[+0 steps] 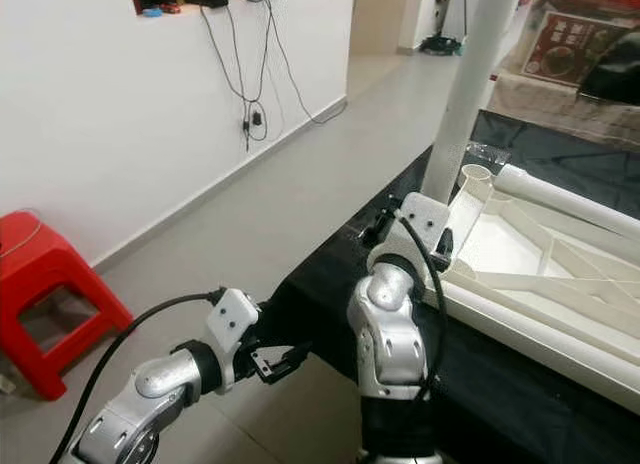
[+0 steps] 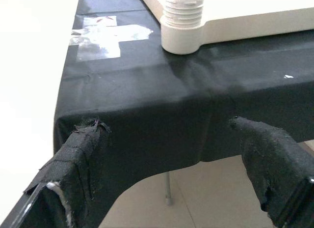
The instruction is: Building children table
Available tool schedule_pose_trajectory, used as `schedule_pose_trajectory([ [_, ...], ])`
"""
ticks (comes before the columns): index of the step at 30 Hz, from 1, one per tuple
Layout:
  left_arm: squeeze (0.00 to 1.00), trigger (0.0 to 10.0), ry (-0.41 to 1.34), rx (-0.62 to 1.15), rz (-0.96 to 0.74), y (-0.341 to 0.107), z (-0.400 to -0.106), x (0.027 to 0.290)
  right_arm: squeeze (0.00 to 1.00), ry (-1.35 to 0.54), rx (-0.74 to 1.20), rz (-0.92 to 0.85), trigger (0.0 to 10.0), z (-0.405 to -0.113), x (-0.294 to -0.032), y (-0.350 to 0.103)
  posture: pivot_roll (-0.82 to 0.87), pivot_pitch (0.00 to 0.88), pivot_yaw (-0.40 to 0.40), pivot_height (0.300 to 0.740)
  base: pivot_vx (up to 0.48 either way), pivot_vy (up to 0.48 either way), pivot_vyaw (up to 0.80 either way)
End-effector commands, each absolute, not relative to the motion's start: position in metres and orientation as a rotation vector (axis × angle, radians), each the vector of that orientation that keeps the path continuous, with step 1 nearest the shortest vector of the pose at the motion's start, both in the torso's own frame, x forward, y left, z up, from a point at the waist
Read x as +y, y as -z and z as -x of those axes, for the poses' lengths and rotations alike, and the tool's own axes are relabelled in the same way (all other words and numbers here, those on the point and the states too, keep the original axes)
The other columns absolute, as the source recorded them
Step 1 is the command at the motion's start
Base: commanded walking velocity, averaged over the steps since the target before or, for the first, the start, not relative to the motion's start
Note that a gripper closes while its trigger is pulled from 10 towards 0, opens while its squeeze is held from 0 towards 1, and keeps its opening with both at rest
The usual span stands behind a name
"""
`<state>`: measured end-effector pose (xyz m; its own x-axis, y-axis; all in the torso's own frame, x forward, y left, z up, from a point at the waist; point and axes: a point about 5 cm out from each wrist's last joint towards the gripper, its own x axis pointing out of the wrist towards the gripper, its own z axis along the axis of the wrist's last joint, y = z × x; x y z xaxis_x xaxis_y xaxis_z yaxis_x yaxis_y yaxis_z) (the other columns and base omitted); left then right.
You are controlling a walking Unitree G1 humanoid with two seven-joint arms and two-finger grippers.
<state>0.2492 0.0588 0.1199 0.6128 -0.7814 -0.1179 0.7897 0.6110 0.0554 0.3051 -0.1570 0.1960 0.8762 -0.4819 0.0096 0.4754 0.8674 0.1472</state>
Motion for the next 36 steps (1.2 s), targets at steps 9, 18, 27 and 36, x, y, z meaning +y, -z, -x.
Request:
schedule_pose_trajectory([
  [9,0.00,10.0,0.830,0.087,-0.089,-0.116,-0.262,0.063,0.00,0.248,0.039,-0.033,10.0,-0.250,-0.166,-0.146,0.12,0.000,-0.006,0.740,0.000,0.000,0.00],
  [18,0.00,10.0,0.755,0.088,-0.106,-0.112,-0.264,0.071,0.00,0.247,0.094,-0.030,10.0,-0.223,-0.164,-0.123,0.12,0.000,-0.005,0.740,0.000,0.000,-0.18],
  [27,0.00,10.0,0.715,0.125,-0.112,-0.099,-0.260,0.072,0.00,0.227,0.110,-0.027,10.0,-0.217,-0.156,-0.114,0.11,0.000,-0.008,0.740,0.000,0.000,-0.79],
  [36,0.00,10.0,0.688,0.109,-0.133,-0.098,-0.263,0.071,0.00,0.200,0.120,-0.020,10.0,-0.216,-0.151,-0.107,0.10,0.000,-0.009,0.740,0.000,0.000,-0.79],
])
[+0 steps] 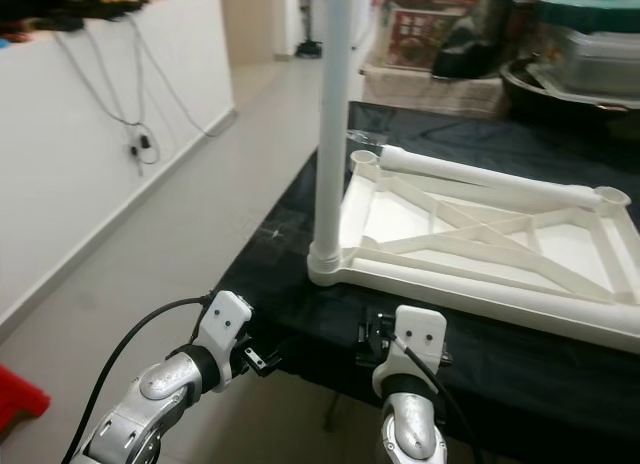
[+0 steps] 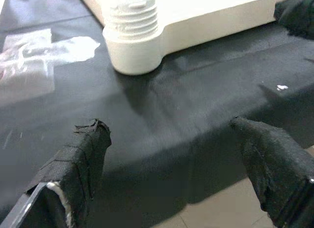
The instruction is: Building children table
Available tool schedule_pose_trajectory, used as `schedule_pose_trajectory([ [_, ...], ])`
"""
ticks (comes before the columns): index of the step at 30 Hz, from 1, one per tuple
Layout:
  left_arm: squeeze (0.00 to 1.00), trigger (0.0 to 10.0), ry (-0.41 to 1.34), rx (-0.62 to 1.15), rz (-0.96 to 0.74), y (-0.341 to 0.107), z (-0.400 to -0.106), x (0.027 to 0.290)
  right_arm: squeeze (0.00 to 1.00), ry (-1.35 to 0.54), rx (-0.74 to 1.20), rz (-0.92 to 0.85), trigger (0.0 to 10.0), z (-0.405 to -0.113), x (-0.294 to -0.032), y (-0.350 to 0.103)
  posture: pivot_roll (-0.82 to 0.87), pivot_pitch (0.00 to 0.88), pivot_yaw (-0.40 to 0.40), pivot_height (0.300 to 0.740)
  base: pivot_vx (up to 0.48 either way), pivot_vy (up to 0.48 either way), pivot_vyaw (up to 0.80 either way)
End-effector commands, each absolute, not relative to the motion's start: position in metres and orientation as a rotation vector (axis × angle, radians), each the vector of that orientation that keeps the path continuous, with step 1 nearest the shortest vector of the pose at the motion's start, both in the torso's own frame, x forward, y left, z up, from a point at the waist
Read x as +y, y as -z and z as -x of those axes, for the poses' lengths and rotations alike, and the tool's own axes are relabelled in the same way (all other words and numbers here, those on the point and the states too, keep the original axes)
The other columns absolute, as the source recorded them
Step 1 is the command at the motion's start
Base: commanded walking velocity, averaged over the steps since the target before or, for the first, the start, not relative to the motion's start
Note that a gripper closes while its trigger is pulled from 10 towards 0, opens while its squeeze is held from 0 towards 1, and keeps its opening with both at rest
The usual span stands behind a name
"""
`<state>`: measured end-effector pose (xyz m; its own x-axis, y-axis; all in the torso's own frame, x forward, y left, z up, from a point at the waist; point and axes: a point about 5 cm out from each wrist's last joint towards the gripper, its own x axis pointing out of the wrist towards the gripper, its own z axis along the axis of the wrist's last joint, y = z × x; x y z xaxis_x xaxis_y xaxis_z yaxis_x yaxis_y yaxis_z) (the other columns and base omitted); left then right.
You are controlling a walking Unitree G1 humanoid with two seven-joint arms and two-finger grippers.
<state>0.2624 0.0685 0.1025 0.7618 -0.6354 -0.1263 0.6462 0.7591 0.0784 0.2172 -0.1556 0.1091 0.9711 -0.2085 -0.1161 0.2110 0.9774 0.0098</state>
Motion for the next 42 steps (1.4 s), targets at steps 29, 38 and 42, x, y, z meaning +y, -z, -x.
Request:
schedule_pose_trajectory([
  [29,0.00,10.0,0.635,0.086,-0.141,-0.098,-0.269,0.072,0.00,0.114,0.096,-0.030,10.0,-0.230,-0.162,-0.108,0.11,0.000,-0.012,0.740,0.000,-0.108,-0.27],
  [38,0.00,10.0,0.572,0.070,-0.152,-0.102,-0.263,0.088,0.00,-0.099,0.060,-0.020,10.0,-0.257,-0.181,-0.127,0.12,0.000,-0.021,0.740,0.000,0.000,0.00],
  [42,0.00,10.0,0.564,0.114,-0.147,-0.095,-0.259,0.092,0.00,-0.122,0.054,0.079,10.0,-0.277,-0.192,-0.134,0.13,0.000,-0.032,0.740,0.000,0.000,0.00],
])
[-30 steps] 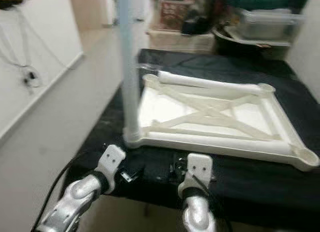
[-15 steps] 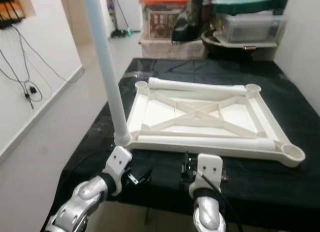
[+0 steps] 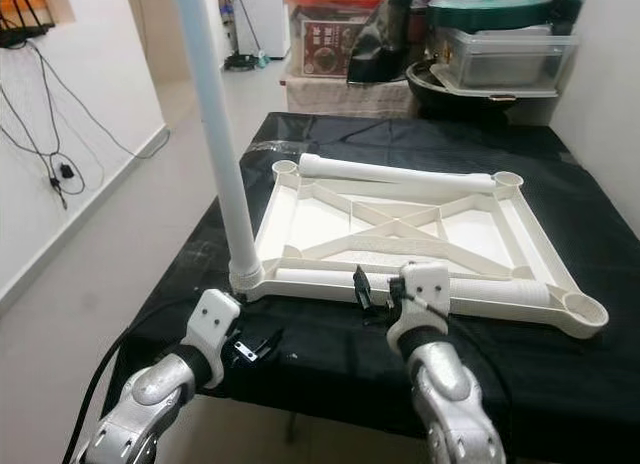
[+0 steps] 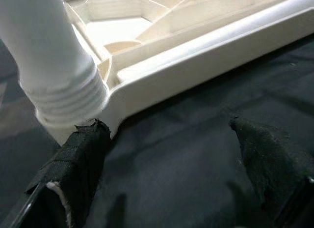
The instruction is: Building children table
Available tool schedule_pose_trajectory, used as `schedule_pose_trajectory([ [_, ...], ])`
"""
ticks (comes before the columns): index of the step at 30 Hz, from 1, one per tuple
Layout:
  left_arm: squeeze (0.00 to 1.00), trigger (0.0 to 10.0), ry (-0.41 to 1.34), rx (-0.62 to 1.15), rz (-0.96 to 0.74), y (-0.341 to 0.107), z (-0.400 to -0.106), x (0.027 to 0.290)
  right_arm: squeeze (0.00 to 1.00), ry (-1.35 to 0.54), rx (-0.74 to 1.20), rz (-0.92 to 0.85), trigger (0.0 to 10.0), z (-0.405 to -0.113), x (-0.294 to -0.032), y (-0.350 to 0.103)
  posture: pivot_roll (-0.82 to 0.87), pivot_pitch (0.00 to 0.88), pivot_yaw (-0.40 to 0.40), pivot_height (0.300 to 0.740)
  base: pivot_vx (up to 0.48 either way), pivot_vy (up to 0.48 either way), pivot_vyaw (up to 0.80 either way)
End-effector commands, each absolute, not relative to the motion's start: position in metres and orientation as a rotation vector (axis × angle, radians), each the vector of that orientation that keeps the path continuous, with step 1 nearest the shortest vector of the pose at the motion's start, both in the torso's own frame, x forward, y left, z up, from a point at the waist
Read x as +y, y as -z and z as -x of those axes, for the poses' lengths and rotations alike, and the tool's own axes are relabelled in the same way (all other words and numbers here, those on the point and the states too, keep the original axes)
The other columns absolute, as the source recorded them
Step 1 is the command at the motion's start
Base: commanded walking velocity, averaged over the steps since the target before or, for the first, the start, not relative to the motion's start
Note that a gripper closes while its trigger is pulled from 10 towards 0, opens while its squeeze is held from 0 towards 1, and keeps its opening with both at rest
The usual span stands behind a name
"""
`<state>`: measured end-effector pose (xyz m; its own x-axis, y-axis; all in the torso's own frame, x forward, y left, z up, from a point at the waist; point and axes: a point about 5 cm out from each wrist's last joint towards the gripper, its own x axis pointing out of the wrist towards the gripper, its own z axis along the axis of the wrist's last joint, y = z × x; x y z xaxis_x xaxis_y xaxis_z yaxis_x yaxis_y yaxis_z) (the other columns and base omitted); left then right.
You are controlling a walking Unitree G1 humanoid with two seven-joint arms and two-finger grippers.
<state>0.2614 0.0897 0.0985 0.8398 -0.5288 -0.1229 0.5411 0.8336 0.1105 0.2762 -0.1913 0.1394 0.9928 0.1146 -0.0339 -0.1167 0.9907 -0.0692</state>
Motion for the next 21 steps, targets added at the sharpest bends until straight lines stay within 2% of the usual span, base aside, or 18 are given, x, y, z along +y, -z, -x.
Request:
schedule_pose_trajectory([
  [1,0.00,10.0,0.582,0.126,-0.141,-0.093,-0.258,0.090,0.00,-0.123,0.068,0.127,10.0,-0.285,-0.193,-0.135,0.13,0.000,-0.034,0.740,0.000,0.000,0.00],
  [6,0.00,10.0,0.636,0.135,-0.128,-0.094,-0.254,0.083,0.00,-0.178,0.131,0.181,10.0,-0.298,-0.194,-0.132,0.13,0.000,-0.035,0.740,0.000,0.000,0.00],
  [9,0.00,10.0,0.788,0.140,-0.103,-0.098,-0.240,0.069,0.00,-0.431,0.282,0.207,10.0,-0.322,-0.194,-0.136,0.13,0.000,-0.046,0.740,0.000,0.000,0.00],
  [11,0.00,10.0,0.815,0.141,-0.101,-0.099,-0.235,0.067,0.00,-0.500,0.304,0.211,10.0,-0.328,-0.194,-0.141,0.14,0.000,-0.059,0.740,0.000,0.000,0.00],
  [12,0.00,10.0,0.815,0.141,-0.101,-0.099,-0.235,0.067,0.00,-0.500,0.304,0.211,10.0,-0.328,-0.194,-0.141,0.14,0.000,-0.059,0.740,0.000,0.000,0.00],
  [16,0.00,10.0,0.826,0.149,-0.076,-0.103,-0.223,0.065,0.00,-0.752,0.333,0.267,10.0,-0.341,-0.188,-0.161,0.14,0.018,-0.076,0.740,0.000,0.000,0.00],
  [21,0.00,10.0,0.835,0.145,-0.062,-0.108,-0.216,0.065,0.00,-0.882,0.357,0.307,10.0,-0.347,-0.180,-0.168,0.14,0.045,-0.085,0.740,0.000,0.000,0.00],
])
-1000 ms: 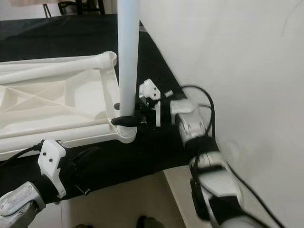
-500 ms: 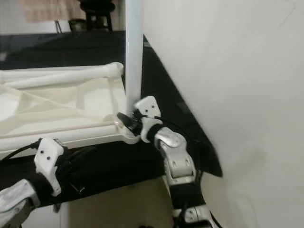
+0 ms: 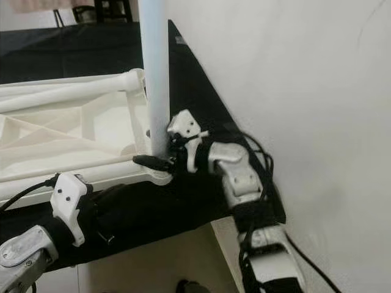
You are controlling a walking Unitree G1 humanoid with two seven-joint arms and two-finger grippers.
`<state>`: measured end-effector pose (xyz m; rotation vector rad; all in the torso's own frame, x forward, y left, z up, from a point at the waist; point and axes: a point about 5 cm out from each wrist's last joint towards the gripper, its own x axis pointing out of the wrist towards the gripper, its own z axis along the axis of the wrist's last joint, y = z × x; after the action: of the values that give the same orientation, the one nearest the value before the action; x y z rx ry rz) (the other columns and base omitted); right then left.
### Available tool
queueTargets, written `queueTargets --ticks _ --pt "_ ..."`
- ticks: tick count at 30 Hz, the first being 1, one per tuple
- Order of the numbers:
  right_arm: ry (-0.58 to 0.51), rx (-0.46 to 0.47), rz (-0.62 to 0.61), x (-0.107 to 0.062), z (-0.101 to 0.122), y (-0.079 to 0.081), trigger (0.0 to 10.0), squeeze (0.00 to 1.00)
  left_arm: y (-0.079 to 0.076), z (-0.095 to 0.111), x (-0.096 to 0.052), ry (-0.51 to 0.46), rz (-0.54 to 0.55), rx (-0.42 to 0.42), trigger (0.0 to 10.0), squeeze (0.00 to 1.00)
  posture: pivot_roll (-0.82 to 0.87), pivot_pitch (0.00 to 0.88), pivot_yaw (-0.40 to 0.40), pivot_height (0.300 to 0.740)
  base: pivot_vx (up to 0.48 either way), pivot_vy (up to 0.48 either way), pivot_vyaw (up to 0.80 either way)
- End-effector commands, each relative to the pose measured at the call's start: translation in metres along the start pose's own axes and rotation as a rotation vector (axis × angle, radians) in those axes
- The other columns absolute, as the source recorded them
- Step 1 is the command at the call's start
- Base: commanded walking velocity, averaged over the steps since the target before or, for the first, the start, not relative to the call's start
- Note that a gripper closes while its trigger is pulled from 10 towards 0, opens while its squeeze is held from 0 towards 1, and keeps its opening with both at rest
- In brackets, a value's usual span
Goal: Building children table
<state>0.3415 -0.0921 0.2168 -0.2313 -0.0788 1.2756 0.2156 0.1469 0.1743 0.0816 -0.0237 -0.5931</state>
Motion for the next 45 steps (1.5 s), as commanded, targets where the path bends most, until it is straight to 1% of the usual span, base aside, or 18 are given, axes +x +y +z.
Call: queueTargets --ticks 1,5,6,7,8,9,17,22,25,27,28,30,31,32,39,40,44,45 --pt "-0.003 0.015 0.053 -0.001 -0.002 -0.001 10.0 0.00 -0.004 -0.005 0.000 0.015 -0.003 -0.006 10.0 0.00 0.11 0.196 -0.115 0.740 0.000 0.000 0.00" --pt "-0.006 0.016 0.090 -0.002 0.004 -0.010 10.0 0.00 -0.005 -0.005 0.001 0.012 -0.006 -0.006 10.0 0.00 0.12 0.196 -0.119 0.740 0.000 0.000 0.00" --pt "-0.013 0.017 0.105 -0.003 0.006 -0.012 7.9 0.00 -0.005 -0.005 0.001 0.011 -0.006 -0.006 10.0 0.00 0.12 0.196 -0.122 0.740 0.000 0.000 0.00" --pt "-0.013 0.017 0.105 -0.003 0.006 -0.012 7.9 0.00 -0.005 -0.005 0.001 0.011 -0.006 -0.006 10.0 0.00 0.12 0.196 -0.122 0.740 0.000 0.000 0.00" --pt "-0.023 0.021 0.126 -0.003 0.008 -0.014 0.7 0.00 -0.006 -0.005 0.001 0.011 -0.007 -0.006 10.0 0.00 0.11 0.194 -0.126 0.740 0.000 0.000 0.00" --pt "-0.037 0.036 0.161 -0.004 0.010 -0.015 0.0 0.00 -0.006 -0.005 0.002 0.011 -0.007 -0.006 10.0 0.00 0.11 0.194 -0.130 0.740 0.000 0.000 0.00" --pt "-0.050 0.039 0.240 -0.006 0.012 -0.018 0.0 0.00 -0.008 -0.005 0.002 0.012 -0.007 -0.008 10.0 0.00 0.11 0.197 -0.128 0.740 0.000 0.000 0.00" --pt "-0.032 0.021 0.181 -0.009 0.007 -0.020 0.0 0.00 -0.009 -0.005 0.001 0.014 -0.014 -0.011 10.0 0.00 0.10 0.202 -0.126 0.740 0.000 0.000 0.00" --pt "-0.002 0.042 -0.132 -0.007 -0.014 -0.015 0.0 0.00 -0.009 -0.005 0.000 0.015 -0.015 -0.010 10.0 0.00 0.08 0.212 -0.130 0.740 0.000 0.000 0.00" --pt "0.076 0.115 -0.414 0.001 -0.037 -0.004 0.0 0.00 -0.008 -0.006 -0.001 0.020 -0.014 -0.012 10.0 0.00 0.08 0.217 -0.126 0.740 0.000 0.000 0.00" --pt "0.076 0.115 -0.414 0.001 -0.037 -0.004 0.0 0.00 -0.008 -0.006 -0.001 0.020 -0.014 -0.012 10.0 0.00 0.08 0.217 -0.126 0.740 0.000 0.000 0.00" --pt "0.220 0.148 -0.633 0.005 -0.064 0.029 0.0 0.00 -0.008 -0.005 -0.001 0.023 -0.019 -0.015 10.0 0.00 0.06 0.229 -0.103 0.740 0.000 0.000 0.00" --pt "0.220 0.148 -0.633 0.005 -0.064 0.029 0.0 0.00 -0.008 -0.005 -0.001 0.023 -0.019 -0.015 10.0 0.00 0.06 0.229 -0.103 0.740 0.000 0.000 0.00" --pt "0.208 0.098 -0.613 0.013 -0.060 0.042 0.0 0.00 -0.008 -0.004 0.001 0.015 -0.028 -0.022 10.0 0.00 0.05 0.219 -0.100 0.740 0.000 0.000 0.00" --pt "0.184 0.116 -0.589 0.015 -0.059 0.029 0.0 0.00 -0.010 -0.005 0.004 0.014 -0.036 -0.021 10.0 0.00 0.06 0.214 -0.115 0.740 0.000 0.000 0.00" --pt "0.163 0.111 -0.566 0.018 -0.054 0.027 10.0 0.00 -0.010 -0.005 0.004 0.011 -0.032 -0.019 10.0 0.00 0.06 0.212 -0.113 0.740 0.000 0.000 0.00" --pt "0.123 0.116 -0.536 0.023 -0.045 0.029 10.0 0.00 -0.009 -0.004 0.004 0.011 -0.027 -0.016 10.0 0.00 0.06 0.209 -0.108 0.740 0.000 0.000 0.00" --pt "0.098 0.120 -0.518 0.025 -0.040 0.030 10.0 0.94 -0.009 -0.004 0.004 0.009 -0.028 -0.016 10.0 0.00 0.06 0.209 -0.108 0.740 0.000 0.000 0.00"
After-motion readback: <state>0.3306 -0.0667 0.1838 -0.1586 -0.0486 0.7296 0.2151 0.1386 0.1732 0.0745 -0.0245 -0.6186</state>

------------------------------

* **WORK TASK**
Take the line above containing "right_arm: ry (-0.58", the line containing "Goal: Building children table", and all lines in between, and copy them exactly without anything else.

* **EXERCISE ANSWER**
  right_arm: ry (-0.58 to 0.51), rx (-0.46 to 0.47), rz (-0.62 to 0.61), x (-0.107 to 0.062), z (-0.101 to 0.122), y (-0.079 to 0.081), trigger (0.0 to 10.0), squeeze (0.00 to 1.00)
  left_arm: y (-0.079 to 0.076), z (-0.095 to 0.111), x (-0.096 to 0.052), ry (-0.51 to 0.46), rz (-0.54 to 0.55), rx (-0.42 to 0.42), trigger (0.0 to 10.0), squeeze (0.00 to 1.00)
  posture: pivot_roll (-0.82 to 0.87), pivot_pitch (0.00 to 0.88), pivot_yaw (-0.40 to 0.40), pivot_height (0.300 to 0.740)
  base: pivot_vx (up to 0.48 either way), pivot_vy (up to 0.48 either way), pivot_vyaw (up to 0.80 either way)
- End-effector commands, each relative to the pose measured at the call's start: translation in metres along the start pose's own axes and rotation as a rotation vector (axis × angle, radians) in those axes
- The other columns absolute, as the source recorded them
- Step 1 is the command at the call's start
- Base: commanded walking velocity, averaged over the steps since the target before or, for the first, the start, not relative to the call's start
- Note that a gripper closes while its trigger is pulled from 10 towards 0, opens while its squeeze is held from 0 towards 1, and keeps its opening with both at rest
- In brackets, a value's usual span
Goal: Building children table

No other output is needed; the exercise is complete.